The National Law on the Registry of Detentions, published in the Official Federal Gazette on May 27, 2019, raises a particular concern: it brings uncertainty to the obligation of the elements of the Armed Forces to carry out the Registry. The previous leadership of the CNDH considered several of the law’s articles unconstitutional or unconventional and filed an action for unconstitutionality that the SCJN has not resolved to this date.
The uncertainty generated by the law comes from reading Articles 19 and Fifth Transitory together. Article 19 exempts the authorities that carry out public safety support functions from recording the arrests they make in the Registry, opening the door for the Army and Navy to excuse themselves from complying with it. Then, the Fifth Transitory expressly refers that the Permanent Armed Forces, during the five years in which it will intervene in public safety, will be governed under the provisions of this law.
From a constitutional perspective, this design undermines legal security by generating uncertainty and, from an international law perspective, moves away from the obligations of the Mexican State.
The obligation to create a registry of arrests was reinforced in the judgment of the Inter-American Court of Human Rights in the case of Campesinos Ecologistas and does not foresee that the Armed Forces are exempted from carrying it out. On the contrary, being a case in which the violations were committed by military personnel, it should be understood that this measure was proposed as a guarantee for non-repetition capable of increasing the control over the Armed Forces.
Therefore, it would be incompatible for the Armed Forces to be exempted in a secondary law from carrying out the Registry. Even if we accept that the Fifth Transitory cancels the exception generated by Article 19, it would open the door for the Armed Forces to be exempted from carrying out the Registry once the five-year period has concluded, without any justification.
Furthermore, the National Law on the Registry of Detentions does not fully comply with the other characteristics of the Registry ordered by the Inter-American Court.

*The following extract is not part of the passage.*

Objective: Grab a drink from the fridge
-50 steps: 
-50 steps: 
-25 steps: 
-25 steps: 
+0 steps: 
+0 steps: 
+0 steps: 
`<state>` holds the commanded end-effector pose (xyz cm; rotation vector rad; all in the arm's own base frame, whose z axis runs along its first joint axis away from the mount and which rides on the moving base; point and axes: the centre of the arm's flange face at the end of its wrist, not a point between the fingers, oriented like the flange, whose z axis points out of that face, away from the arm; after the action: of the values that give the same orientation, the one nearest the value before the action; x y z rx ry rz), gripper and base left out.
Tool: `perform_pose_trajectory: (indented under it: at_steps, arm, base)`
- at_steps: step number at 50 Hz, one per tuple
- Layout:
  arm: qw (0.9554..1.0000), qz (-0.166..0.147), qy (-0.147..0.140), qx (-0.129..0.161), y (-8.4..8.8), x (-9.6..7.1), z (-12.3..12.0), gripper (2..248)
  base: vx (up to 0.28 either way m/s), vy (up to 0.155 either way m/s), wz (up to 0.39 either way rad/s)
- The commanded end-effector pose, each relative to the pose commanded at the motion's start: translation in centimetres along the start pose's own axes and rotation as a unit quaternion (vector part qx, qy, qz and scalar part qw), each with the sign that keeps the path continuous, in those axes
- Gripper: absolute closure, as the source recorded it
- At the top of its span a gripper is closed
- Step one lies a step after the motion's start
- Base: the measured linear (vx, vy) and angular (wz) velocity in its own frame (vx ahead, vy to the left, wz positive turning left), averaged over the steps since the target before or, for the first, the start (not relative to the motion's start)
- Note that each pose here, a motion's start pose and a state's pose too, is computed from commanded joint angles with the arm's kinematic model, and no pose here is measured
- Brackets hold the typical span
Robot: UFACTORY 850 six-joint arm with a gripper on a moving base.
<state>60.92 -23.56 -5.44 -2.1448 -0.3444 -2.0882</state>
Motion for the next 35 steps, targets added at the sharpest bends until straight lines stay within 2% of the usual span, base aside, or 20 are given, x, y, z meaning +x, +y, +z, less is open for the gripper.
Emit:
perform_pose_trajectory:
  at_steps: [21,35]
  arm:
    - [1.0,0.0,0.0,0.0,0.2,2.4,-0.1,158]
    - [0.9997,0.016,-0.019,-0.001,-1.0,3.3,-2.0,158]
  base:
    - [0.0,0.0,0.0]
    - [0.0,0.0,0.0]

For example, it does not meet the access to information requirement for cases of detainees charged with organized crime. It will be possible to know where a person accused of a common crime is detained, but for those accused of organized crime, only the date of the arrest and if the person is detained will be available.[1] This omission has an important impact on the protection of personal integrity, since these people run a high risk of suffering torture or mistreatment[2] –the incidence of which has been related, among other factors, to the participation of federal forces in operations to combat organized crime.[3]
Furthermore, it is worrisome that the law contemplates the possibility of justifying the failure to immediately register the detention “when there is a delay or it is impossible to generate the registration” (art. 21, para. 3).
Finally, the law brought the loss of a relevant element: The General Law of the National Public Safety System was modified to eliminate the requirement to take color photographs of detainees front and profile as well as a panoramic photograph of the place of detention,[4] further weakening the protection for detained persons. Since, if properly implemented, this requirement could contribute to inhibiting the practice of torture.